* WORK TO BE COMPLETED *
Output the data that follows exactly, line for line.
Start of Block
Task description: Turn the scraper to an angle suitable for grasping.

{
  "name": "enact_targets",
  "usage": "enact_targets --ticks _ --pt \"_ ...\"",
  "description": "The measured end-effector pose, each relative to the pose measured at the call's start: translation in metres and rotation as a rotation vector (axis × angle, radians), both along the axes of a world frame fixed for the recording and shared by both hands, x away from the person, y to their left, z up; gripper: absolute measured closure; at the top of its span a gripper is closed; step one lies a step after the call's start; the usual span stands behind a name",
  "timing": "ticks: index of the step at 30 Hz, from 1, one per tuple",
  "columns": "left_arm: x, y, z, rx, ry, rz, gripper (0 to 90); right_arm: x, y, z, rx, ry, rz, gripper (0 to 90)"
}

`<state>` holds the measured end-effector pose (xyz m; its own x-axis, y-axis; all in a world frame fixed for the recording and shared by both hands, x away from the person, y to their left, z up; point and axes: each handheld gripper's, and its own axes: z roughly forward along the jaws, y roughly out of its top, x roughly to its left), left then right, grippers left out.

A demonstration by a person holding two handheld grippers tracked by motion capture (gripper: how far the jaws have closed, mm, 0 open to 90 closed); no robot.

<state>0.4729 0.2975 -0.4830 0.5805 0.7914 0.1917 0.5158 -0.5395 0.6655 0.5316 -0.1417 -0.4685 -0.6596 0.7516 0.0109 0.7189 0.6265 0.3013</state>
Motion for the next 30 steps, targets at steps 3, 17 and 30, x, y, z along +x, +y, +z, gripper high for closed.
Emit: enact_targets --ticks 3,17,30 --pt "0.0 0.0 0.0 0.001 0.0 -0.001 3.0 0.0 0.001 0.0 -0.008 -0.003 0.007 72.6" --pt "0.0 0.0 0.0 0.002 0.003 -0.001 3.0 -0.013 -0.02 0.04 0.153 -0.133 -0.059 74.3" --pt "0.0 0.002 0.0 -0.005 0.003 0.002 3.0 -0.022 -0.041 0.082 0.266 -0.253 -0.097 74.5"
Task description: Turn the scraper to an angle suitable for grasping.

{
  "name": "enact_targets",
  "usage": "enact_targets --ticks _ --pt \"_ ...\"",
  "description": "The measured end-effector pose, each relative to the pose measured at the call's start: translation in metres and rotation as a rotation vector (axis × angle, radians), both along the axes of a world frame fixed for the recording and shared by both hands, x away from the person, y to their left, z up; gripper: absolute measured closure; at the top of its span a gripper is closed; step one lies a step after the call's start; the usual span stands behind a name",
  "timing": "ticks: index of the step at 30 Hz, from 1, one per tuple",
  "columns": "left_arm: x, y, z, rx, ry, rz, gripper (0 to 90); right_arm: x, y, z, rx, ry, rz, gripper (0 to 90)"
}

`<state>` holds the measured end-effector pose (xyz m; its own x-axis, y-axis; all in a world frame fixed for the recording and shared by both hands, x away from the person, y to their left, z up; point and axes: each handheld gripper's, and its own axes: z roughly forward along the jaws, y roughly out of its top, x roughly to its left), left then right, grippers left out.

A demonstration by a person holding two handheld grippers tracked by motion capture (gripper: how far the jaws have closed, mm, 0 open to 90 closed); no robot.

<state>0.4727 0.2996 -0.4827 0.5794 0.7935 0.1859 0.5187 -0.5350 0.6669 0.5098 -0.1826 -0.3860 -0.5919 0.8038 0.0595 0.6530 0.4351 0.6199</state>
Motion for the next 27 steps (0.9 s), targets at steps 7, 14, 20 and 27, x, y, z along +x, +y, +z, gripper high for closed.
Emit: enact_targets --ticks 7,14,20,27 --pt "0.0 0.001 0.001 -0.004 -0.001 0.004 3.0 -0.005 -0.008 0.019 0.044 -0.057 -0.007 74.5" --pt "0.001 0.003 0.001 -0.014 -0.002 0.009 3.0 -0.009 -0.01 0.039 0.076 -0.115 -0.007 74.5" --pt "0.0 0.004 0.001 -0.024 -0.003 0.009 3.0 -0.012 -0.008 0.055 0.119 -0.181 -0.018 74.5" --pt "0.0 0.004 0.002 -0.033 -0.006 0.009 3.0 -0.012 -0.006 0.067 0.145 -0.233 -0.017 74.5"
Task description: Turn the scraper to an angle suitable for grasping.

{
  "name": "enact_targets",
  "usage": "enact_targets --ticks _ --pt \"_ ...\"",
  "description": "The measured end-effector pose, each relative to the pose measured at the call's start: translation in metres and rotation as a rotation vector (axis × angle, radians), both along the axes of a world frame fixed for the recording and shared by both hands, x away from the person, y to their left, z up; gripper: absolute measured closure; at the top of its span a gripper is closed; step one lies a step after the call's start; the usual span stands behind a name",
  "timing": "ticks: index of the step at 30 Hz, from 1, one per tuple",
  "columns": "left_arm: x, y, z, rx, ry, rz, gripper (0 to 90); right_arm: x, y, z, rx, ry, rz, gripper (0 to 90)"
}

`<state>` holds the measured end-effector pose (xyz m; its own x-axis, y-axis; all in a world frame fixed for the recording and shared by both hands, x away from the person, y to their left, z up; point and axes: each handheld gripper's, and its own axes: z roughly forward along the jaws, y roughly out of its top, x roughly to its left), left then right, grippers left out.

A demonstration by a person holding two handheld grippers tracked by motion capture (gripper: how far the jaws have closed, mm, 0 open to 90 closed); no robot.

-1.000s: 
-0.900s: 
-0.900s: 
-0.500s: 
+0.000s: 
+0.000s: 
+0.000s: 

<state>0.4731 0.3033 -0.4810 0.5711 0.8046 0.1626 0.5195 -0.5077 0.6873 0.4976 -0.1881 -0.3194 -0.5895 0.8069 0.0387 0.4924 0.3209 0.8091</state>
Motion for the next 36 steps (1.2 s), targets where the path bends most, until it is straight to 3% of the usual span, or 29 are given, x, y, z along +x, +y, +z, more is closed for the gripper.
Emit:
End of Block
* RESULT OF THIS TASK *
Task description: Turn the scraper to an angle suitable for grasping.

{
  "name": "enact_targets",
  "usage": "enact_targets --ticks _ --pt \"_ ...\"",
  "description": "The measured end-effector pose, each relative to the pose measured at the call's start: translation in metres and rotation as a rotation vector (axis × angle, radians), both along the axes of a world frame fixed for the recording and shared by both hands, x away from the person, y to their left, z up; gripper: absolute measured closure; at the top of its span a gripper is closed; step one lies a step after the call's start; the usual span stands behind a name",
  "timing": "ticks: index of the step at 30 Hz, from 1, one per tuple",
  "columns": "left_arm: x, y, z, rx, ry, rz, gripper (0 to 90); right_arm: x, y, z, rx, ry, rz, gripper (0 to 90)"
}

`<state>` holds the measured end-effector pose (xyz m; its own x-axis, y-axis; all in a world frame fixed for the recording and shared by both hands, x away from the person, y to their left, z up; point and axes: each handheld gripper's, and its own axes: z roughly forward along the jaws, y roughly out of its top, x roughly to its left), left then right, grippers left out.

A demonstration by a person holding two handheld grippers tracked by motion capture (gripper: how far the jaws have closed, mm, 0 open to 90 closed); no robot.

<state>0.4729 0.2975 -0.4830 0.5805 0.7914 0.1917 0.5158 -0.5395 0.6655 0.5316 -0.1417 -0.4685 -0.6596 0.7516 0.0109 0.7189 0.6265 0.3013</state>
Motion for the next 30 steps, targets at steps 3, 17 and 30, x, y, z along +x, +y, +z, gripper high for closed.
Emit: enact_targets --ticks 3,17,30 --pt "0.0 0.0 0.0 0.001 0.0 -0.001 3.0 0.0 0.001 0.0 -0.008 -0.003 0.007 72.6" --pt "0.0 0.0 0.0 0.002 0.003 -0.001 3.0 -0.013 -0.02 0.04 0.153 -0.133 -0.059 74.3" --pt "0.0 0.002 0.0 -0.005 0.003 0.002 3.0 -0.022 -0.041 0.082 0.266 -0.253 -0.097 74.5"
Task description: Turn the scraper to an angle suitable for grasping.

{
  "name": "enact_targets",
  "usage": "enact_targets --ticks _ --pt \"_ ...\"",
  "description": "The measured end-effector pose, each relative to the pose measured at the call's start: translation in metres and rotation as a rotation vector (axis × angle, radians), both along the axes of a world frame fixed for the recording and shared by both hands, x away from the person, y to their left, z up; gripper: absolute measured closure; at the top of its span a gripper is closed; step one lies a step after the call's start; the usual span stands behind a name",
  "timing": "ticks: index of the step at 30 Hz, from 1, one per tuple",
  "columns": "left_arm: x, y, z, rx, ry, rz, gripper (0 to 90); right_arm: x, y, z, rx, ry, rz, gripper (0 to 90)"
}

`<state>` holds the measured end-effector pose (xyz m; its own x-axis, y-axis; all in a world frame fixed for the recording and shared by both hands, x away from the person, y to their left, z up; point and axes: each handheld gripper's, and its own axes: z roughly forward along the jaws, y roughly out of its top, x roughly to its left), left then right, grippers left out.

A demonstration by a person holding two handheld grippers tracked by motion capture (gripper: how far the jaws have closed, mm, 0 open to 90 closed); no robot.

<state>0.4727 0.2996 -0.4827 0.5794 0.7935 0.1859 0.5187 -0.5350 0.6669 0.5098 -0.1826 -0.3860 -0.5919 0.8038 0.0595 0.6530 0.4351 0.6199</state>
Motion for the next 27 steps (0.9 s), targets at steps 7, 14, 20 and 27, x, y, z along +x, +y, +z, gripper high for closed.
Emit: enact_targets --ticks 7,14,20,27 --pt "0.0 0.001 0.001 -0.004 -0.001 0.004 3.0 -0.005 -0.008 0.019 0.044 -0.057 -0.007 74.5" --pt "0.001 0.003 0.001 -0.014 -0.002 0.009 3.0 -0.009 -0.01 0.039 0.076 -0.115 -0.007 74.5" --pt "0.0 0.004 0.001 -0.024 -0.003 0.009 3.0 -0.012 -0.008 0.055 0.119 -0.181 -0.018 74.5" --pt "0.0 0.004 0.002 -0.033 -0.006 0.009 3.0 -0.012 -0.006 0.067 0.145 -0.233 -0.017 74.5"
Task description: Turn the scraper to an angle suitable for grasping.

{
  "name": "enact_targets",
  "usage": "enact_targets --ticks _ --pt \"_ ...\"",
  "description": "The measured end-effector pose, each relative to the pose measured at the call's start: translation in metres and rotation as a rotation vector (axis × angle, radians), both along the axes of a world frame fixed for the recording and shared by both hands, x away from the person, y to their left, z up; gripper: absolute measured closure; at the top of its span a gripper is closed; step one lies a step after the call's start; the usual span stands behind a name",
  "timing": "ticks: index of the step at 30 Hz, from 1, one per tuple",
  "columns": "left_arm: x, y, z, rx, ry, rz, gripper (0 to 90); right_arm: x, y, z, rx, ry, rz, gripper (0 to 90)"
}

`<state>` holds the measured end-effector pose (xyz m; its own x-axis, y-axis; all in a world frame fixed for the recording and shared by both hands, x away from the person, y to their left, z up; point and axes: each handheld gripper's, and its own axes: z roughly forward along the jaws, y roughly out of its top, x roughly to its left), left then right, grippers left out.

A demonstration by a person holding two handheld grippers tracked by motion capture (gripper: how far the jaws have closed, mm, 0 open to 90 closed); no robot.

-1.000s: 
-0.900s: 
-0.900s: 
-0.500s: 
+0.000s: 
+0.000s: 
+0.000s: 

<state>0.4731 0.3033 -0.4810 0.5711 0.8046 0.1626 0.5195 -0.5077 0.6873 0.4976 -0.1881 -0.3194 -0.5895 0.8069 0.0387 0.4924 0.3209 0.8091</state>
Motion for the next 36 steps (1.2 s), targets where the path bends most, until it is straight to 3% of the usual span, or 29 are given, x, y, z along +x, +y, +z, more is closed for the gripper.
Emit:

No more output is required for this exercise.